The first electrode 2 has a cylindrical shape and is coated by an insulating layer 8 with metallic material. The second electrode 12 is disposed at one end of the fluid chamber 5.
In addition, the fluid chamber 5 is covered by transparent front and back elements 4 and 6 to house the fluids A and B.
In addition, a sealing (shown in FIG. 4 and denoted by reference numeral 16) is provided to bond the front element 4 with the fluid contact layer 10.
The operation of the variable focus lens with the above described configuration is as explained hereunder.
When no voltage is applied between the first electrode 2 and the second electrode 12, the fluid contact layer 10 has a higher wettability with respect to the first fluid A than the second fluid B.
Due to electrowetting, wettability by the second fluid B varies under the application of voltage between the first and second electrodes, which changes the contact angle Q1, Q2 and Q3 of the meniscus 14 as shown.
Therefore, the shape of the meniscus is variable in response to the voltage applied, thereby adjusting the focus of the lens.
That is, as shown in FIGS. 1 to 3, in accordance with the magnitude of the voltage applied, the angle of the meniscus 14 and the fluid contact layer 10 measured in the side of the first fluid B changes from an obtuse angle to an acute angle, for example, in the order of 140°, 100°, 60°, etc.
Herein, FIG. 1 shows a lens configuration with high negative power, FIG. 2 shows a lens configuration with low negative power and FIG. 3 shows a lens configuration with positive power.
The variable focus lens using the fluid as described above has an advantage for miniaturization over the conventional method of adjusting focal distance by mechanically operating the lenses.
However, the conventional variable focus lens has drawbacks as shown in FIG. 4. That is, as the variable focus lens contains fluids, if the fluids are not properly sealed, bubbles 18 may be formed inside the chamber 5 as shown in FIG. 4.
The drawbacks of the conventional variable focus lens will now be explained in greater detail with reference to FIGS. 5 and 6.
First, as shown in FIG. 5, the fluids A and B are filled between the space between the chamber walls 30, forming a convex surface, but not to the degree of flowing over an upper end 32 of the chamber wall.
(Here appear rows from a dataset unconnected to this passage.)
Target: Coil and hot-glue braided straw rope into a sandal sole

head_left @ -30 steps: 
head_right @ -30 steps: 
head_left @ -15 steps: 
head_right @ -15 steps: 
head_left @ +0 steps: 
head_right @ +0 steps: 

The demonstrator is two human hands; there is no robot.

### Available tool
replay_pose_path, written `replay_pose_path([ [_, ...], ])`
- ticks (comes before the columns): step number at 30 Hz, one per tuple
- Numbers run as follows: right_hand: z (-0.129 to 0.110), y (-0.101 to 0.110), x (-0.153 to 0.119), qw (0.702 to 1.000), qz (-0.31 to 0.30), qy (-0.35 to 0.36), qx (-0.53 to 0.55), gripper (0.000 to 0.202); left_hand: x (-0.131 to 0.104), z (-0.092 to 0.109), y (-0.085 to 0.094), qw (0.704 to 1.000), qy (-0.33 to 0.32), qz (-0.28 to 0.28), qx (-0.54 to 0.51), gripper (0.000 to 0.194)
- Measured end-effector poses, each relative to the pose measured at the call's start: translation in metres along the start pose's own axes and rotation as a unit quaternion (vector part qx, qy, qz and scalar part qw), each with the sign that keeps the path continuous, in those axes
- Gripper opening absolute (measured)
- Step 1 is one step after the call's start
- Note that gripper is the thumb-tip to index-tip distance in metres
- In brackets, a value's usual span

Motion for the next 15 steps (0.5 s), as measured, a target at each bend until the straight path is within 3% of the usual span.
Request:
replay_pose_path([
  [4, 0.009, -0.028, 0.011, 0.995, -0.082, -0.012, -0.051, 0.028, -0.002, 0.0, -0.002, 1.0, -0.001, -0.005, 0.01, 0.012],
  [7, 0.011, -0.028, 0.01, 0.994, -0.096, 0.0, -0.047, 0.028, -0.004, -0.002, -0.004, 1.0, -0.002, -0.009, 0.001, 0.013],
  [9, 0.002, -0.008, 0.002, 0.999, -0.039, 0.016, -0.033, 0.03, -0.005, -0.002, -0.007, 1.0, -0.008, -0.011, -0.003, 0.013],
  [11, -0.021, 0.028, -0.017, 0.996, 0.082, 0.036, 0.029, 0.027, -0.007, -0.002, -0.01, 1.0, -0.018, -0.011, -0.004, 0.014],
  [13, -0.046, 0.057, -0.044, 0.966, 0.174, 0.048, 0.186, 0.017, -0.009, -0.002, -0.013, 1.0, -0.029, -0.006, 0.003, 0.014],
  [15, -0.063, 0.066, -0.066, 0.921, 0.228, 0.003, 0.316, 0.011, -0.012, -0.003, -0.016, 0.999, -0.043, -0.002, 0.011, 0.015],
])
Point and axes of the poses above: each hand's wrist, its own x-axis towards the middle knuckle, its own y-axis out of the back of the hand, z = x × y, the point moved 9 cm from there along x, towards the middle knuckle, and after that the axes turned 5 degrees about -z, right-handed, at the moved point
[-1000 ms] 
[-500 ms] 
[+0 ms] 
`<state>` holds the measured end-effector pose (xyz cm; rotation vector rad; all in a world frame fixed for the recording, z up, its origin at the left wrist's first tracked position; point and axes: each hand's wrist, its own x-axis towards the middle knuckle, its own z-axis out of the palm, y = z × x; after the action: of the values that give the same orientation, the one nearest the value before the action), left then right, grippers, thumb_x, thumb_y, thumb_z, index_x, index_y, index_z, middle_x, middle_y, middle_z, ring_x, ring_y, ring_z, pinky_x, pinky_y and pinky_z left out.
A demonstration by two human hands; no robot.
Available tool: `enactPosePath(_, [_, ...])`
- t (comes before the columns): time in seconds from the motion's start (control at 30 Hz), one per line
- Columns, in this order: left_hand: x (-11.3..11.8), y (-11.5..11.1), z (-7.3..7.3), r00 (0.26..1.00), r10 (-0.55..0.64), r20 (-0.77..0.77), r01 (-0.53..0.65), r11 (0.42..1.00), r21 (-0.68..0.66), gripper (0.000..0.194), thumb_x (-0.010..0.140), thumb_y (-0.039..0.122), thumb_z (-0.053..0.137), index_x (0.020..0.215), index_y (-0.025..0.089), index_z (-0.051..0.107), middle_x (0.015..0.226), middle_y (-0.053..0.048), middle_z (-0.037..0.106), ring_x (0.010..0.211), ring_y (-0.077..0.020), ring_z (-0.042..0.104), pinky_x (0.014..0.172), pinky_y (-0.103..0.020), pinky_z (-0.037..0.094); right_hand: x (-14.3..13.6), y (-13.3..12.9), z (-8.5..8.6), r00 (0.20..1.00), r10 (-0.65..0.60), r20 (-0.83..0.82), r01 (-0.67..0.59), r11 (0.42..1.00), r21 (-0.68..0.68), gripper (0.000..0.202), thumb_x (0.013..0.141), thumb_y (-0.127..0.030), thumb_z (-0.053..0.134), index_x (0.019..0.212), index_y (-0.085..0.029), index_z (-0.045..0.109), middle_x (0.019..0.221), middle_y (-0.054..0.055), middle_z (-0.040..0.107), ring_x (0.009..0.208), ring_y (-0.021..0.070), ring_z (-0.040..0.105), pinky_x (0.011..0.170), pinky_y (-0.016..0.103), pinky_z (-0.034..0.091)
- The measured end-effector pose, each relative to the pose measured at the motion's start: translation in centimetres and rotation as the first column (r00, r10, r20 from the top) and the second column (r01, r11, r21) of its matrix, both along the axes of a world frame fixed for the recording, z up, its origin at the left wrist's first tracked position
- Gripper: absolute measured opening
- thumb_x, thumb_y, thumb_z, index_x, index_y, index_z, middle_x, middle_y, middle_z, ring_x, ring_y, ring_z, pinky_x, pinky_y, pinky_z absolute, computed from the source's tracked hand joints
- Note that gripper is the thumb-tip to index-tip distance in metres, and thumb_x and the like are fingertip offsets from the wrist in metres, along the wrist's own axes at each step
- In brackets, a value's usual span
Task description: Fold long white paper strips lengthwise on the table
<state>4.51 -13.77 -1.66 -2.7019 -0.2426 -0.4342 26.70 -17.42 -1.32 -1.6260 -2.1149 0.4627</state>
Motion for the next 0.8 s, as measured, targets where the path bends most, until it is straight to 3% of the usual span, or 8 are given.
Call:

At this state, an upper transparent plate 40 is moved downward in the direction indicated by the arrow C, the fluid A contacts the undersurface of the upper transparent plate 40 and spreads along the undersurface of the upper transparent plate. Thus, when the upper transparent plate 40 is completely attached to the chamber wall 30, a bubble V is formed in the middle of the fluid A as shown in FIG. 6. The fluid lens is not usable if such a bubble is formed. This is an example of the problem described with reference to FIG. 4.
To prevent such a problem, the lens can be assembled inside the liquid, which however does not completely suppress the formation of the bubbles, diminishes productivity and hinders mass production of lens.